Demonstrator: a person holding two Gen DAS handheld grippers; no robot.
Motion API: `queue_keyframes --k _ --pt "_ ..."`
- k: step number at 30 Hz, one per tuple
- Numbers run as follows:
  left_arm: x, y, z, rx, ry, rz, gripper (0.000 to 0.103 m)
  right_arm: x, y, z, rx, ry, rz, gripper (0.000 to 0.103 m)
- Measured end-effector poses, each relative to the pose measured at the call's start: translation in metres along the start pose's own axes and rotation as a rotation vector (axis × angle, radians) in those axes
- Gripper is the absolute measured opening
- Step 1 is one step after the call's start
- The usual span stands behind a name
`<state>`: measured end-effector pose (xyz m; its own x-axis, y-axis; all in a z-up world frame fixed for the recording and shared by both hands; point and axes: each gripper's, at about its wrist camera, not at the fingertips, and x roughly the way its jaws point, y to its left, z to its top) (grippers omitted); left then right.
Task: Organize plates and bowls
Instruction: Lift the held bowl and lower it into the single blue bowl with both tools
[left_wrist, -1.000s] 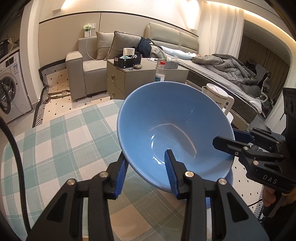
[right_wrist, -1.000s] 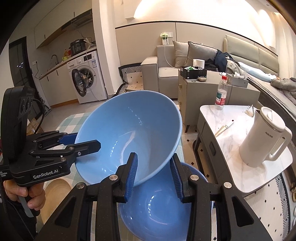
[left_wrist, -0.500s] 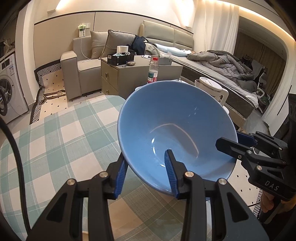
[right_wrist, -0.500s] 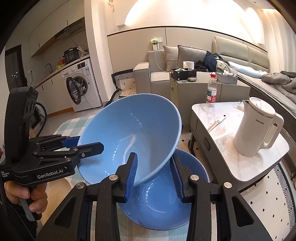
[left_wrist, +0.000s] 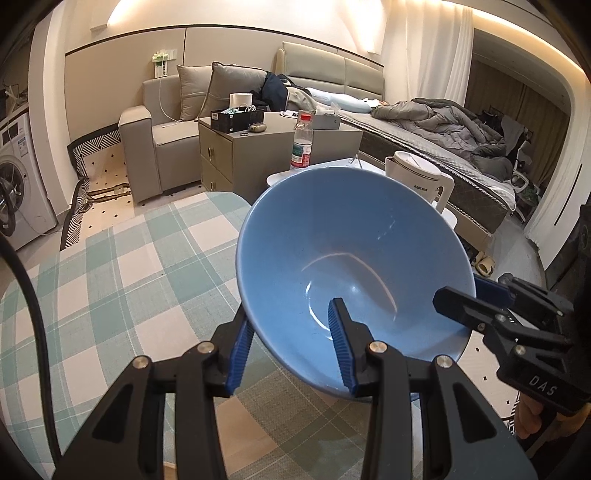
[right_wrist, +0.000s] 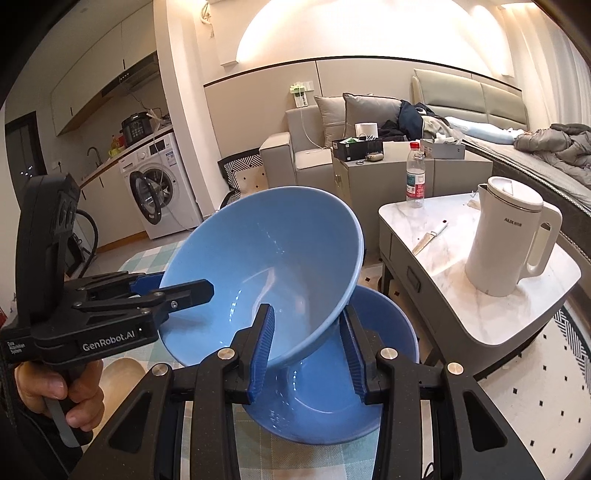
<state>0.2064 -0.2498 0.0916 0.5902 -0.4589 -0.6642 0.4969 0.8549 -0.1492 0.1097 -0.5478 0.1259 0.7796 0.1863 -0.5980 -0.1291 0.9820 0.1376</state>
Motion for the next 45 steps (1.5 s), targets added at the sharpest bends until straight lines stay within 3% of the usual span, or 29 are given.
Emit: queue_keyframes --k 11,29,37,45 --pt "0.001 -0.011 -0.005 0.004 0.005 -0.023 0.039 -0.017 -0.005 -0.011 0.027 -0.053 0.006 0.041" --pt "0.02 -0.029 -0.013 -0.01 0.033 -0.043 0.039 -0.003 -0.031 -0.021 0.056 0.0 -0.001 0.048" --pt "0.029 -0.03 -0.018 -0.021 0.058 -0.04 0.039 0.001 -0.03 -0.023 0.056 0.001 0.034 0.067" --pt "0.032 -0.032 -0.022 -0.017 0.073 -0.04 0.039 0.006 -0.034 -0.024 0.063 0.012 0.039 0.076"
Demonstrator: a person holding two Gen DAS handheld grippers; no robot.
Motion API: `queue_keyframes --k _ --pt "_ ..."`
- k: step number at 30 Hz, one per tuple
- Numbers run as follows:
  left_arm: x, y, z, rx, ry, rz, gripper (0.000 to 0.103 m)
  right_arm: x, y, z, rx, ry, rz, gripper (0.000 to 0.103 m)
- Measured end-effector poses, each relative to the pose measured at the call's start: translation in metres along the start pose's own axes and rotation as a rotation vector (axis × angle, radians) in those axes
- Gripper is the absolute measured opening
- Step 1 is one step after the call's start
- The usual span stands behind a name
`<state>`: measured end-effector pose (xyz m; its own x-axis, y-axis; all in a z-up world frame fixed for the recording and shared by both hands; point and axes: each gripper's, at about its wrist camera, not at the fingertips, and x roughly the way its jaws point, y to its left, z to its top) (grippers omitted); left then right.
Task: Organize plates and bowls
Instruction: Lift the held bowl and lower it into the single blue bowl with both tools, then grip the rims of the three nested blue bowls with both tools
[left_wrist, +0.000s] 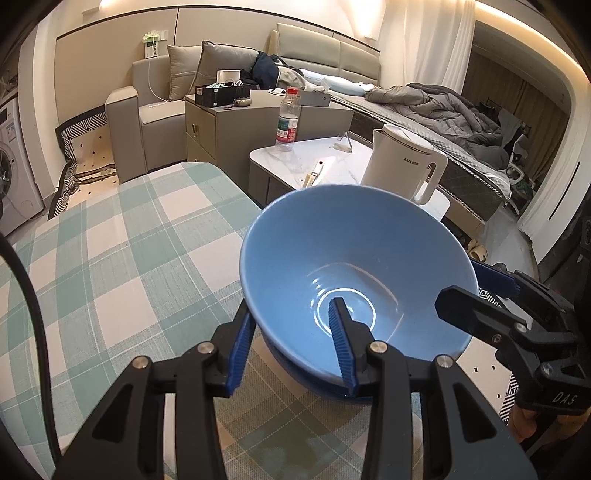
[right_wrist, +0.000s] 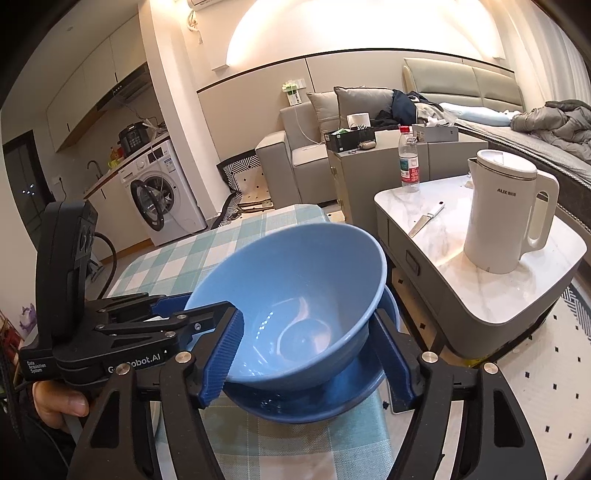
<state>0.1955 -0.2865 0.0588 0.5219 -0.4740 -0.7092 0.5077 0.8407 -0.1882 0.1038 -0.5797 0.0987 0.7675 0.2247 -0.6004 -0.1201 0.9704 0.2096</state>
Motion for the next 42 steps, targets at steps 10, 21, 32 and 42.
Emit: queue_keyframes --k 10,21,32,42 --pt "0.006 -0.003 -0.007 0.011 0.031 -0.003 0.04 0.007 -0.007 -0.002 0.011 0.018 -0.017 0.082" --pt "0.005 0.008 -0.005 -0.025 0.033 0.039 0.06 0.015 -0.02 -0.006 0.034 0.035 -0.021 0.086" --pt "0.007 0.013 -0.004 -0.05 0.036 0.044 0.078 0.021 -0.025 -0.01 0.051 0.049 -0.018 0.086" --pt "0.02 0.003 -0.007 -0.025 0.085 0.009 0.078 0.029 -0.031 -0.012 0.09 0.062 0.024 0.086"
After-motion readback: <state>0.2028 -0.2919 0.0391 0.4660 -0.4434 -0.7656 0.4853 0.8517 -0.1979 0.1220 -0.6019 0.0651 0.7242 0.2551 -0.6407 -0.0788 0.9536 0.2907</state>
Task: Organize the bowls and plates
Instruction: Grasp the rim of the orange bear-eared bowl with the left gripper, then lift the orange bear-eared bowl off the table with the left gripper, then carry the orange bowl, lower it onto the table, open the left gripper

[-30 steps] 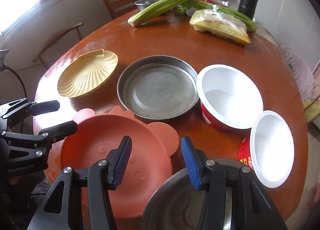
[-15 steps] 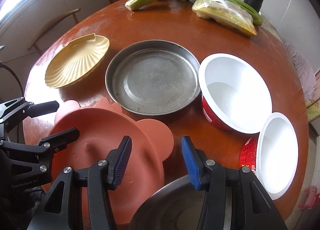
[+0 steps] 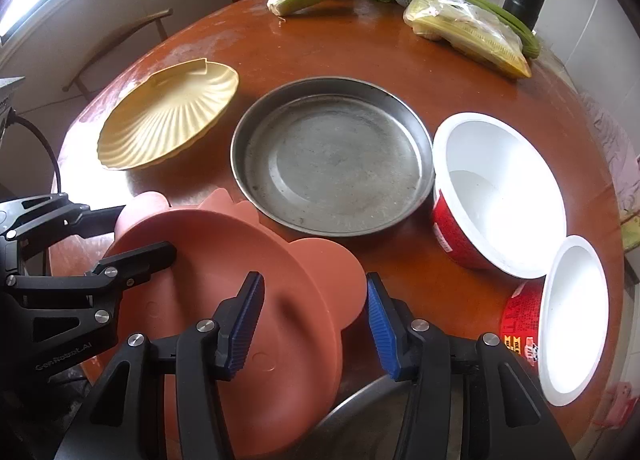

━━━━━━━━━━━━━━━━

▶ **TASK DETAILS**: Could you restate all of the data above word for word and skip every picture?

▶ **THE COMPLETED TASK**:
Demonstrator: a person holding two Gen DAS handheld grippers; no robot.
Motion API: `queue_keyframes --k _ --pt "_ ..."`
- k: step number at 30 Hz, one per tuple
- Numbers run as follows:
  left_arm: x, y, z, rx, ry, rz, gripper (0.000 to 0.103 m)
  right_arm: x, y, z, rx, ry, rz, gripper (0.000 to 0.103 m)
- Measured end-effector poses, each relative to the pose measured at the call's start: translation in metres along the start pose's own axes and rotation as a rotation vector (axis × angle, radians) in those axes
- Gripper is the absolute measured opening
- Step 1 is one step after the call's start
- The usual span stands behind a name
`<state>`: measured end-effector pose (xyz m; its own x-axis, y-axis; all in a z-up world frame fixed for the recording and shared by both hands; point and axes: each gripper's, at about its wrist camera, not at the fingertips, and x roughly the way its jaws point, y to its left, z to its top) (grippers omitted); left then right.
Task: Organize plates and bowls
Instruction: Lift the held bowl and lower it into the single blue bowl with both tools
[left_wrist, -1.000s] 
[right_wrist, -1.000s] 
[left_wrist, -0.500s] 
[right_wrist, -0.500s] 
[left_wrist, +0.000s] 
[right_wrist, +0.000s] 
<state>0.2064 -0.2498 0.0916 0.5902 -0.4589 -0.6642 0.4969 0.8549 -0.1492 0.1097 -0.5478 0.1259 0.7796 0.1863 -0.5980 -0.1291 0.9820 0.1376</state>
Motion for the next 45 steps (1.5 s), targets added at the sharpest bends until straight lines stay within 3% of the usual span, or 29 are given.
Emit: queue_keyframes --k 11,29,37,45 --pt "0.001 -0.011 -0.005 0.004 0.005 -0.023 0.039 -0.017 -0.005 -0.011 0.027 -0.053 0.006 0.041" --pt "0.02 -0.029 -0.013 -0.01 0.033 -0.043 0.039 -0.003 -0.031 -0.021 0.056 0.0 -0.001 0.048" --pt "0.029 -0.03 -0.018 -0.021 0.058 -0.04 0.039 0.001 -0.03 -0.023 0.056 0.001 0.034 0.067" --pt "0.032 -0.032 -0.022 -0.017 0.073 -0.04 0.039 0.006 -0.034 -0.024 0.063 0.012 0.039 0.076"
Demonstrator: a person holding two Gen DAS handheld grippers; no robot.
Motion API: `queue_keyframes --k _ --pt "_ ..."`
- k: step number at 30 Hz, one per tuple
- Numbers run as follows:
  left_arm: x, y, z, rx, ry, rz, gripper (0.000 to 0.103 m)
  right_arm: x, y, z, rx, ry, rz, gripper (0.000 to 0.103 m)
- Measured end-effector poses, each relative to the pose measured at the call's start: translation in metres along the start pose's own axes and rotation as a rotation vector (axis × angle, radians) in those axes
- Gripper is the absolute measured opening
- Step 1 is one step after the call's start
- The usual span stands behind a name
`<state>`: measured end-effector pose (xyz m; its own x-axis, y-axis; all in a z-up world frame fixed for the recording and shared by both hands; point and axes: each gripper's, at about its wrist camera, not at the fingertips, and x roughly the way its jaws point, y to its left, z to its top) (grippers omitted); left then right.
Task: Organize plates and bowls
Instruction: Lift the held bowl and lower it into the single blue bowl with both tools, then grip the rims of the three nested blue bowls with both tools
[left_wrist, +0.000s] 
[right_wrist, +0.000s] 
<state>0.1955 -0.2865 0.0588 0.5219 -0.4740 -0.7092 0.5077 0.8407 -0.1882 0.1038 -0.5797 0.0987 0.7675 0.2247 -0.6004 -0.1201 0.9704 0.2096</state>
Motion for the next 42 steps, targets at steps 10, 21, 32 and 42.
Emit: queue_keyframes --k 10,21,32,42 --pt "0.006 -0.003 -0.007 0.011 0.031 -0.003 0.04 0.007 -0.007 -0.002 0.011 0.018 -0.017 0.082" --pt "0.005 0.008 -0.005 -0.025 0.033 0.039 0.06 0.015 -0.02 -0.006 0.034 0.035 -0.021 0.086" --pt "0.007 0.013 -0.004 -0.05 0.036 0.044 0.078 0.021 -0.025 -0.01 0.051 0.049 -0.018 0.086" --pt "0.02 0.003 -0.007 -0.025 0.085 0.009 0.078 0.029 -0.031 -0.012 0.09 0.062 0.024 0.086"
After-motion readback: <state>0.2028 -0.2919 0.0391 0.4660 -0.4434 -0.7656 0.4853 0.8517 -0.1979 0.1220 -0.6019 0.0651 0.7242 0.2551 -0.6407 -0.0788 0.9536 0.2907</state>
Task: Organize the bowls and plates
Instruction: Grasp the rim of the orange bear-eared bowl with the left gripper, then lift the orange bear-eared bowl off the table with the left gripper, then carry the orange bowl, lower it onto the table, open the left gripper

[-30 steps] 
[-15 steps] 
[+0 steps] 

The complete answer has been given.